As Jesus affirmed God's power to do everything, he still yielded himself to the Father's plan. Mark recounts this scene as follows:

"Going a little farther, he fell to the ground and prayed that if possible the hour might pass from him. ‘Abba, Father,' he said, ‘everything is possible for you. Take this cup from me. Yet not what I will, but what you will'" (Mark 14:35-36).

In a sense, our salvation is directly linked to a prayer request that God never granted.

For all that Jesus knew, he still asked God if he could avoid the coming ordeal. He probably knew the answer to this prayer, and still he asked. The one who encouraged his disciples to ask and they shall receive, asked God for something that he had to consider a long shot.

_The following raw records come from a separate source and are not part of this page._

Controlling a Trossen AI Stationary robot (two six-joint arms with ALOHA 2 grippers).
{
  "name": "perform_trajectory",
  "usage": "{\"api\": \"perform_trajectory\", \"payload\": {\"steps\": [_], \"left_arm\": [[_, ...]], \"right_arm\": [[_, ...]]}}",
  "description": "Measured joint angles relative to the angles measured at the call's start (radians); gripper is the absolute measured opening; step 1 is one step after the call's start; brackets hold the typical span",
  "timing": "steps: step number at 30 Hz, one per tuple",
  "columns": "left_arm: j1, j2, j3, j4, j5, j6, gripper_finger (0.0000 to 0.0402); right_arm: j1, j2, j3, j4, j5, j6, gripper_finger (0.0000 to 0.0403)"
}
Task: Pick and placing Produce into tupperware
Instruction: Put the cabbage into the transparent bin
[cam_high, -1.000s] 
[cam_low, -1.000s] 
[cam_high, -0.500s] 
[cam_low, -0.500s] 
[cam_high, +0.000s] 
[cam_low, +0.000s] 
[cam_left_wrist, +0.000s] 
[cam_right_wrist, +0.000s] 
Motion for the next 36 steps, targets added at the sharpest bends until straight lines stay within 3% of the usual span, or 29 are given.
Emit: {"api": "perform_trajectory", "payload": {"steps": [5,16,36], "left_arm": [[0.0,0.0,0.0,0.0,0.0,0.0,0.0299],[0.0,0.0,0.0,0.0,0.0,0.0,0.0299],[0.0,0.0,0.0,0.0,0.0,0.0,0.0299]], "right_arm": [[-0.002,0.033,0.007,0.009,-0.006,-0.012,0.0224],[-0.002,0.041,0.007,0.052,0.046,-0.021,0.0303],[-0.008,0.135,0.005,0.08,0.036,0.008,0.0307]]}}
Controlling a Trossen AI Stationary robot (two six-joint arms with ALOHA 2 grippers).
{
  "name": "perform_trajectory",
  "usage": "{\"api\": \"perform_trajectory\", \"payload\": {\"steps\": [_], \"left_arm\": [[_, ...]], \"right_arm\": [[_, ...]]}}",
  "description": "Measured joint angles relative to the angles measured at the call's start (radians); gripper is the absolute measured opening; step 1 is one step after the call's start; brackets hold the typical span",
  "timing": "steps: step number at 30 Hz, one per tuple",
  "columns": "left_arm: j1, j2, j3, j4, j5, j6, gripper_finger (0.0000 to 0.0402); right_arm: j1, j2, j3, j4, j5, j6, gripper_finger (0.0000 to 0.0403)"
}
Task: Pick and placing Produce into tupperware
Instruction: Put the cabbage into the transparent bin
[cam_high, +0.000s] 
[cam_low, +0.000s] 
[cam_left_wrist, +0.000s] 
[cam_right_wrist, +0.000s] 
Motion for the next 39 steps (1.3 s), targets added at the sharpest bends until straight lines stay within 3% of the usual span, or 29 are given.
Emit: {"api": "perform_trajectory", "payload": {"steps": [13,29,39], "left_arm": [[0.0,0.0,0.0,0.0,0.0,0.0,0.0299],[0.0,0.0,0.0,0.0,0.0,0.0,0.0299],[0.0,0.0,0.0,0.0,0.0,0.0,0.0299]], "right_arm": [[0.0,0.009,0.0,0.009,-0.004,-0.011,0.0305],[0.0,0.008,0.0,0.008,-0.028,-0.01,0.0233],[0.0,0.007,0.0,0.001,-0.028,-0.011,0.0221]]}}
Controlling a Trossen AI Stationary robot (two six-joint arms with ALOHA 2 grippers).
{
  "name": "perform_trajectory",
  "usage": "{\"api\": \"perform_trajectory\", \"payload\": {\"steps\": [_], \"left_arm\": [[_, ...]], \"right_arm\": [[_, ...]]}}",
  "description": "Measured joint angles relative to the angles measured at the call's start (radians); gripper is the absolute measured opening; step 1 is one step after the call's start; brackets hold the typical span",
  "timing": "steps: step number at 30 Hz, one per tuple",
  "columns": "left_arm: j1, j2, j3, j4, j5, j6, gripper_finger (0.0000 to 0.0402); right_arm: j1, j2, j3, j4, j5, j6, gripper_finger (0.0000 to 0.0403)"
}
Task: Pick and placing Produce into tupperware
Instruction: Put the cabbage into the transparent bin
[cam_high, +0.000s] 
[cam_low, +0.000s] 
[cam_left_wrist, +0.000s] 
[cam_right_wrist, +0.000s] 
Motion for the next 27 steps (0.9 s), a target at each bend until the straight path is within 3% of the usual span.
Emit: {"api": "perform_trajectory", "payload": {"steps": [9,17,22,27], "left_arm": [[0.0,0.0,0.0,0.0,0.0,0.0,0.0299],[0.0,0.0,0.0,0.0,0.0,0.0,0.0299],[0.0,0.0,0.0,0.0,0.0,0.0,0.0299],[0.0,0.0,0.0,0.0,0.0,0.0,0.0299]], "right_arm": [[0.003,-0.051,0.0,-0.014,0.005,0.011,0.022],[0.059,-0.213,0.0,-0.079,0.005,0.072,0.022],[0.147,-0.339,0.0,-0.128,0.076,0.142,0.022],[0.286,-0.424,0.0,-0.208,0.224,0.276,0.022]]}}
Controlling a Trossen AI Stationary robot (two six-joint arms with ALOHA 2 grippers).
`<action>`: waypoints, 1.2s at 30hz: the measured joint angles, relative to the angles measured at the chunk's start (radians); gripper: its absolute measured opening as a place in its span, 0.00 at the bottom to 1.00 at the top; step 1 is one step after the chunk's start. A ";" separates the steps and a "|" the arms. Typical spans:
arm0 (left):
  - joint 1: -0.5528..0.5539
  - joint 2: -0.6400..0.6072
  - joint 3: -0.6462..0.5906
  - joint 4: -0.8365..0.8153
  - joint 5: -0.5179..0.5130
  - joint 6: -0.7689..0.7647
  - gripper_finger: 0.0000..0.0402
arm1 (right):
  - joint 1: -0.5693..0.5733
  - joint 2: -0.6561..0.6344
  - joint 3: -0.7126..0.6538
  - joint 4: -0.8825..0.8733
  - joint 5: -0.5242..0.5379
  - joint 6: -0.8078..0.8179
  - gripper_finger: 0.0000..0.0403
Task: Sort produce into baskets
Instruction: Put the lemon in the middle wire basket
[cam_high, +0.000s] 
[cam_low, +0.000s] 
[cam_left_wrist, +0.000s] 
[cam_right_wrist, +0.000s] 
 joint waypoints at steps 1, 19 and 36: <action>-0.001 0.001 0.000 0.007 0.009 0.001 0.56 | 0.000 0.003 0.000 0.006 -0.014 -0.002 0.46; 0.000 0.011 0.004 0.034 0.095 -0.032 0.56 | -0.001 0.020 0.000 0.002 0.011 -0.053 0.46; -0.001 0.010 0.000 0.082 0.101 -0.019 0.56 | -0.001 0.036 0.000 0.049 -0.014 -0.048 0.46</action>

What makes everything work is the complete reliance of Jesus upon the will of God the Father. He made his preference known, but ultimately realized the final decision came from the Father, laying down his life in the midst of dread for the coming day. In this place of surrender Jesus is able to step forward into the dark night where his enemies lurked.

No one said that obeying the Father is easy or that we will always have our prayers answered in just the way we expect. Jesus knew that his death would bring a harvest of new life, much like a seed sown into the ground that sprouts with lush leaves and fruit. However his approach to prayer when his own life and our salvation stood on the line teaches us that prayer is a mix of being honest with God, while remaining completely yielded to God.

Sometimes I think that faith always requires unflinching confidence that God will act in a certain way, but Jesus shows us that faith often requires yielding and trusting God on the precipice of the unknown. At times we can be certain of our hope in God and his plan, and we may even think we know how God will act, but at the center of prayer and the faith behind our prayers is an attitude of complete surrender to God.

When we find our strength in God and place our trust in the Father's plan for our lives, we can arise in the face of great adversity and take the first step forward. It all begins with the simple statement, "Yet not what I will, but what you will."